In the molding process of plastics thermoplastics, due to the volume change of crystallization, the internal stress is strong, the residual stress in the plastic part is large, and the molecular orientation is strong, so the shrinkage rate is larger than that of the thermosetting plastic. The shrinkage rate is wide and the directivity is obvious. In addition, the shrinkage after shrinkage, annealing or humidity control after molding is generally larger than that of thermosetting plastic.
       When the plastic part is formed, the molten material contacts the surface of the cavity and the outer layer is immediately cooled to form a low-density solid outer casing. Due to the poor thermal conductivity of the plastic, the inner layer of the plastic part is slowly cooled to form a high-density solid layer with a large shrinkage. Therefore, the wall thickness, the slow cooling, and the high density layer thickness are large.
       In addition, the presence or absence of inserts and insert layouts and quantities directly affect the flow direction, density distribution and shrinkage resistance, so the characteristics of the plastic parts have a great influence on the shrinkage size and directionality.
       The factors such as the form, size and distribution of the feed port directly affect the flow direction, density distribution, pressure-preserving and shrinking action and molding time. The direct feed port and the feed port have a large cross section (especially thicker cross section), but the shrinkage is small but the directivity is large, and the feed port width and the short length are small. The shrinkage is large near the feed port or parallel to the flow direction.
       Molding conditions The mold temperature is high, the molten material cools slowly, the density is high, and the shrinkage is large. Especially for the crystallized material, the crystallinity is high and the volume changes greatly, so the shrinkage is larger. The mold temperature distribution is also related to the internal and external cooling and density uniformity of the plastic parts, which directly affects the amount of shrinkage and directionality of each part.
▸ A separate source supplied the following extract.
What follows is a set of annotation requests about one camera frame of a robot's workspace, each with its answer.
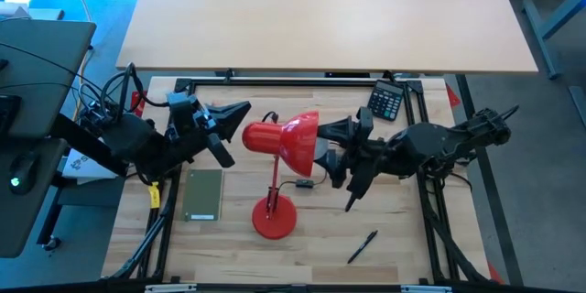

       In addition, maintaining pressure and time also has a large effect on shrinkage. When the pressure is large and the time is long, the shrinkage is small but the directivity is large. The injection pressure is high, the viscosity difference of the melt is small, the interlaminar shear stress is small, and the elastic rebound is large after demolding, so the shrinkage can also be reduced appropriately, the material temperature is high, the shrinkage is large, but the directivity is small. Therefore, factors such as adjustment of mold temperature, pressure, injection speed and cooling time during molding can also appropriately change the shrinkage of the plastic part.
       According to the shrinkage range of various plastics, the thickness and shape of the plastic part, the size and distribution of the feed port, the shrinkage rate of each part of the plastic part is determined empirically, and then the cavity size is calculated.
       For high-precision plastic parts and difficult to grasp the shrinkage rate, it is generally advisable to design the mold by the following method:
       1. Take a small shrinkage rate for the outer diameter of the plastic part, and take a larger shrinkage rate for the inner diameter to leave room for correction after the test.
       2. The test mold determines the form, size and molding conditions of the gating system.
       3. After the plastic parts to be treated are post-treated to determine the dimensional change (measurement must be made 24 hours after demolding).
       4. Correct the mold according to the actual shrinkage.
       5. Re-test the mold and change the process conditions slightly to correct the shrinkage value to meet the requirements of the plastic parts.